Evaluate the definite integral using the properties of even and odd functions.
S 2 (1/2 t^4+3)dt
-2
(1/10) t^5 + 3 t
both are odd so the answer from -2 to +2 is twice answer from 0 to 2
2 [ 2^5/10 + 6 ]
2 ( 9.2) = 18.4
Evaluate the definite integral using the properties of even and odd functions.
S 2 (1/2 t^4+3)dt
-2
I wonder why we call this PRE-calculus :)

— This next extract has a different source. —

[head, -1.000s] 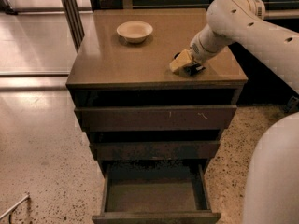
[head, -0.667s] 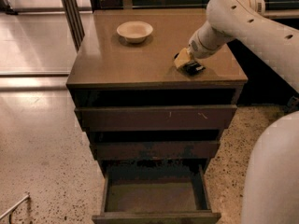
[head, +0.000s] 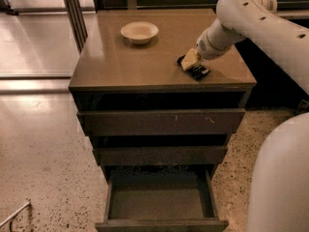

To evaluate the definite integral ∫[-2, 2] (1/2 t^4 + 3) dt using the properties of even and odd functions, we can take advantage of the fact that an even function is symmetric about the y-axis, while an odd function is symmetric about the origin.
Step 1: Rewrite the integral using even and odd functions.
Split the integral into two parts: one involving the even function and the other involving the odd function.
∫[-2, 2] (1/2 t^4 + 3) dt
= ∫[-2, 2] 1/2 t^4 dt + ∫[-2, 2] 3 dt
Step 2: Evaluate the integral of the even function.
Since t^4 is an even function, we can simplify the first integral:
∫[-2, 2] 1/2 t^4 dt = 1/2 ∫[-2, 2] t^4 dt
Step 3: Use the symmetry property of even functions.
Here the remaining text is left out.